Главная моя задача состояла в том, чтобы показать на примерах, которые каждый может легко испытать, что гомеопатия не бессмыслица, каковой она обычно считается, и что мы можем у нее многому поучиться. При этом я вполне ясно сознавал, что мне придется вести борьбу с непроницаемой стеной предрассудков и сомнений, и что эта борьба будет бесполезной, если ее вести исключительно с помощью научных средств, т. е. пользуясь научными методами. Поэтому я выбрал несколько практических примеров из фармакологии, гомеопатический характер которых никто не сможет отрицать. Однако мои рассуждения остались бы непонятными для современного врача, если бы я не предпослал им некоторые объяснения, ибо в нынешнее время заурядный представитель медицины (только ли заурядный? — Э. Г.) почти не имеет никакого представления о гомеопатии, или истолковывает вдобавок то немногое, что он, по его мнению, знает, в большинстве случаев неправильно.

В ответ на обвинения аллопатов о якобы ненаучности дедуктивного метода мышления гомеопатов (нахождение лекарства на основании закона подобия), Бир выражает свое удивление, как медики, гордящиеся своей научностью, могут высказывать столь невысокое мнение о дедуктивном методе мышления. Для проверки автор предлагает аллопатам проделать два опыта, исходя из закона подобия.

Я прекрасно сознаю, — говорит он, — что своими вышеизложенными соображениями я натыкаюсь прямо на осиное гнездо. Однако я обращаюсь с просьбой к товарищам по специальности: прежде чем обрушиться на меня с упреками в измене науке, испытайте действие обоих гомеопатических средств — серы при стафиломикозе кожи и эфира при бронхите. Если вы, в чем я нисколько не сомневаюсь, придете потом к заключению, что эти средства помогают, мы можем продолжать рассуждения на начатую тему. Тогда я перечислю еще другие средства и доложу о достигнутых помощью их результатах.

Бир, однако, не причисляет себя к тем односторонним, по его мнению, гомеопатам, которые ставят гомеопатию во главу своего миросозерцания. По его словам, среди аллопатических врачей наблюдается странное желание принудить этих гомеопатических специалистов к образованию специальных союзов, запретить им прописывание аллопатических лекарств, полагая, что употребление последних не подобает гомеопатическому врачу. Указывая далее на взаимные пререкания и обвинения, происшедшие по автору вследствие непонимания друг друга, и на высказанное многими гомеопатами желание примириться, как и на готовность их к совместной мирной работе, Бир приводит мнение Гольдшейдера, разделяемое и им, что научная медицина, не придавая должного значения хорошим методам лечения, сама поощряет чрезмерное распространение знахарства и шарлатанства. Одним из препятствий к устранению этого непонимания, по Биру, является "огромная армия настоящих шарлатанов, мошенников и прочих приспешников гомеопатии из врачебного сословия и широких кругов публики".

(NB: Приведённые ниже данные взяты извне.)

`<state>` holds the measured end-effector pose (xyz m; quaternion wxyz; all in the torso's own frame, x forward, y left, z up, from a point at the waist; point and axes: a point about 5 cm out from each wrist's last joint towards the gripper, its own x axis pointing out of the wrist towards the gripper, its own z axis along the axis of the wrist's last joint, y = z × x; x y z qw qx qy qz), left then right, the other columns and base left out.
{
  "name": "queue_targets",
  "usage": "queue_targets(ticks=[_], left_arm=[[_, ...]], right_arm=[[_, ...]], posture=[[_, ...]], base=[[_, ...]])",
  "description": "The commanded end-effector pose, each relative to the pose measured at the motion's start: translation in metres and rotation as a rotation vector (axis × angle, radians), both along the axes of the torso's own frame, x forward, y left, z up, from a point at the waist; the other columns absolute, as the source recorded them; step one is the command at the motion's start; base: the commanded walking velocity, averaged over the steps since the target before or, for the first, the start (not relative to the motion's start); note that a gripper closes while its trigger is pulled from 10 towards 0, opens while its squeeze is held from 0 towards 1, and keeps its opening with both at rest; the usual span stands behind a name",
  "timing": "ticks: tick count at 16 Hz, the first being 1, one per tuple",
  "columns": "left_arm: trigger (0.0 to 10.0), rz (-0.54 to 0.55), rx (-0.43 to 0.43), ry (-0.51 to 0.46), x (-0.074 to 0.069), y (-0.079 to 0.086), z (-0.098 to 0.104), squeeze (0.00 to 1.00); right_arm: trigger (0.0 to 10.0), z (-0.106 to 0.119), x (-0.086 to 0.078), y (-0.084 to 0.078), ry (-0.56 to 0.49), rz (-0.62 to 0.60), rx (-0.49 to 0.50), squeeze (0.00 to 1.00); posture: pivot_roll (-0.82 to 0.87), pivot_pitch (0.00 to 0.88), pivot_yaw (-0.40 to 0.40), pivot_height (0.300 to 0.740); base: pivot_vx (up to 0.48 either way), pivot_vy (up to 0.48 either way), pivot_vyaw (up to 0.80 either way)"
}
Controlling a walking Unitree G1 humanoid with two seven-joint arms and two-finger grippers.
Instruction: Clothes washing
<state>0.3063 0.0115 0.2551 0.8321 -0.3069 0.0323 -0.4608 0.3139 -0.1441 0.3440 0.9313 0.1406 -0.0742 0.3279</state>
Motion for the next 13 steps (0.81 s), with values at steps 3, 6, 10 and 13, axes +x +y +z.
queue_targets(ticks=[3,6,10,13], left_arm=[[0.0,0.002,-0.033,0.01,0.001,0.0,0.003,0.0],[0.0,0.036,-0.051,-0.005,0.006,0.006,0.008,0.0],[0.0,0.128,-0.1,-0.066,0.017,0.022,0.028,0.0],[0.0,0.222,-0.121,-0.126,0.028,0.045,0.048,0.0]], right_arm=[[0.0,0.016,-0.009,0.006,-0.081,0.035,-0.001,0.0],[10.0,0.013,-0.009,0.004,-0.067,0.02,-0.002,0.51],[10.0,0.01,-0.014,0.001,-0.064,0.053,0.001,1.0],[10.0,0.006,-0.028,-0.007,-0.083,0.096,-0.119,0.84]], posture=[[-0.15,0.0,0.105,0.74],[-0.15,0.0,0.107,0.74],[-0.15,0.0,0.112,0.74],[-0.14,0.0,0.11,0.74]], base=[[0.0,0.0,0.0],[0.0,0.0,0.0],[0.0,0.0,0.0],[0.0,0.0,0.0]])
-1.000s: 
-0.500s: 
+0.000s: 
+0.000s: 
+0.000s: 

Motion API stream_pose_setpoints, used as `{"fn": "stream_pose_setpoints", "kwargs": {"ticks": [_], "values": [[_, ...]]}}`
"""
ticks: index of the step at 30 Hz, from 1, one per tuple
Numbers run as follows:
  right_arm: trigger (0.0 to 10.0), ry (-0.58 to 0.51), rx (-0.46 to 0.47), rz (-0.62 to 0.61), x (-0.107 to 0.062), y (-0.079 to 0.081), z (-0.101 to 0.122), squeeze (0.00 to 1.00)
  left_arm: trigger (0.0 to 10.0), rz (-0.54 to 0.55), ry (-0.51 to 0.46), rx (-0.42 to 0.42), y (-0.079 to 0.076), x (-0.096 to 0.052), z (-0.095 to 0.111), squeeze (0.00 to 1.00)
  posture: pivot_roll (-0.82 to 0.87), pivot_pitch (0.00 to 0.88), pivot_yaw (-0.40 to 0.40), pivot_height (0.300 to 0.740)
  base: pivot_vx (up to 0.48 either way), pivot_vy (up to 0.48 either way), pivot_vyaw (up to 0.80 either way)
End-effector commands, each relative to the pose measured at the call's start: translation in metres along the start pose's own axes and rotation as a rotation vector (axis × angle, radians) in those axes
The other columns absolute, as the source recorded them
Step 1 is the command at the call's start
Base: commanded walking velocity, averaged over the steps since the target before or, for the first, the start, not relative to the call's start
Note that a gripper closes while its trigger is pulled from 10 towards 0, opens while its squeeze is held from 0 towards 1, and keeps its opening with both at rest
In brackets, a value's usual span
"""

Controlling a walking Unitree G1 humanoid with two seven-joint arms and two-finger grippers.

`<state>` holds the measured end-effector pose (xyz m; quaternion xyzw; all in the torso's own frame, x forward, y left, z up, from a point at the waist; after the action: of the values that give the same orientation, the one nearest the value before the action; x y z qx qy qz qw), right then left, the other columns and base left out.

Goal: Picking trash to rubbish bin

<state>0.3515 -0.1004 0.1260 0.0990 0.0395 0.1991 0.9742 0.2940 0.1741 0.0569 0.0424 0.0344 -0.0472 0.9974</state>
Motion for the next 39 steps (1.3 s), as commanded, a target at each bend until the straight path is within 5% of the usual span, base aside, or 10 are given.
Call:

Мой совет таков: если мы примиримся с научно мыслящими гомеопатами и с честными фанатиками среди них, то в результате этого гомеопатии лучше всего удастся избавиться от нежелательных приспешников.

Но прежде всего важно, чтобы никто не судил о гомеопатии, не испытав действия гомеопатических средств и не ознакомившись с ее сущностью на основании изучения соответствующей литературы...

Недопустимо более, чтобы "школьная медицина" совершенно умалчивала о ней или даже относилась к ней с презрением и смотрела на нее свысока...

Следует перечень сочинений, которые он рекомендует начинающим.

Как видно, позиция профессора Бира — умеренная, примиренческая, я сказал бы не вполне еще научная, эклектическая, так как, признавая закон подобия, он одновременно допускает и другие точки зрения, но эта незаконченность во взглядах вполне понятна и объясняется недостаточным опытом, в чем автор честно и открыто признаётся. Нового для гомеопатов он ничего не говорит, но для не знающих гомеопатию очень ценно многое в этой книжке, как, например, заявление его, ученого профессионала, что с непроницаемой стеной предрассудков и сомнений аллопатов бесполезно бороться научными методами, т. е. словесными доказательствами, почему он и предлагает два опыта, без проверки которых он отказывается продолжать рассуждать с противниками. Хотя он не видит экономических оснований борьбы, или видит, но не говорит, все же ясно сознает всю бесполезность научного спора. Разве это для аллопатов, гордящихся своей научностью, не тяжкий приговор, который должен открыть глаза тем из неврачей, кто питает еще иллюзии о буржуазной науке и буржуазных ученых и требует "научных" доказательств от гомеопатов?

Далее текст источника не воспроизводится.